Foto: John Reyes/La República
•Viajaste a Europa en 2019. Leí que llegaste con un euro en tu bolsillo, ¿es cierto?
•Lo único que tenía era hotel, que lo pagaban los organizadores. El día de mi primera competencia no había desayunado, pero escuché que a los finalistas les iban a dar almuerzo. Literal, me mentalicé en ganar para comer. Después me moví a otra ciudad para participar en otros dos campeonatos por invitación de un amigo. Hay algo que no he contado de ese tiempo. Pasó un problema, deudas familiares, y esa plata me duró casi un mes. La tuve que destinar y me quedé tirado por allá. Dormí en parques, en spots (lugares para patinar) y hasta en un templo.
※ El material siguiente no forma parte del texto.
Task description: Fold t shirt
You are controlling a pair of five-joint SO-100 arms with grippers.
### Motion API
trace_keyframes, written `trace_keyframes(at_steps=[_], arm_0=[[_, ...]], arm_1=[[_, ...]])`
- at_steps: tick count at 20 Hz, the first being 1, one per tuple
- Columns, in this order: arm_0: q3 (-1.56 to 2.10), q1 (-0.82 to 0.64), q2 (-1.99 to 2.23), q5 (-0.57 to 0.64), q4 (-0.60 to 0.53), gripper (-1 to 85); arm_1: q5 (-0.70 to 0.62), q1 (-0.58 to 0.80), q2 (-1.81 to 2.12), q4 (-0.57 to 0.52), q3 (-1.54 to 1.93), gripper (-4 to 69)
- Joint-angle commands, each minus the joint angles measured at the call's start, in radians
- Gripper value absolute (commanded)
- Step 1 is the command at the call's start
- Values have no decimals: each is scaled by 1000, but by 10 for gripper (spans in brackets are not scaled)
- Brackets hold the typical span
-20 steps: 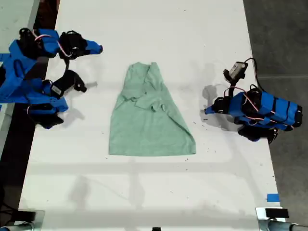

No sé a qué dios le habré rezado, pero entraba, me lavaban los pies, me arrodillaba, me sentaba descalzo en el piso y me pasaban sirviendo comida. Eso viví antes que Tokio. Llegar a las olimpiadas resultó alucinante. Fue el final de un camino duro porque debí competir en más de ocho países a lo largo de dos años. Empecé en el puesto 200 de 200, y terminé en el 16. Solo entraban 20. La competencia fue otro tema. Recuerdo que solté el celular un día antes y, cuando lo volví a ver, tenía un mensaje de mi madre llorando y de mi novia que decía: ‘¡Te golpeaste los huevos… mis hijos!’. Y yo la calmaba: ‘no, no, no; fue en la pierna’.
•¿Y ningún mensaje de tu padre?
•A él lo vi por primera vez a los diez años, afuera de la Demuna. Le hice saber cuánta falta me hizo. Lo poco que percibí es que era una buena persona. Trabajaba como locutor y murió cuando yo tenía catorce. Mi abuela también falleció hace un año por la pandemia, justo cuando la estaba rompiendo, digamos. Esas cosas, además de la lesión y lo de mi madre, me tienen bajoneado, pero ahí vamos. Es frustrante. La tengo aquí, tan cerca, pero no puedo salir con ella porque le dan sobresaltos. La otra vez veíamos opciones y en realidad tiene dos: una operación cara y riesgosa, porque tiene el 90% de que no salga viva; o un procedimiento similar a la traqueotomía. Hablamos de eso siempre.
•¿De la enfermedad?
•Ajá. A veces hace averiguaciones y me llama llorando porque le dicen que aquí no hay médicos especializados. A veces pierde la fe, pero le digo: ‘no, ma, nunca la pierdas’. Estoy aprendiendo a sobrellevar esa parte y a lidiar con las carencias que me tocaron. Por eso digo que alguna vez, cuando tenga mi hijo o hija, le voy a dar todo lo que me faltó. Le diré que haga lo que sea, pero que sea feliz.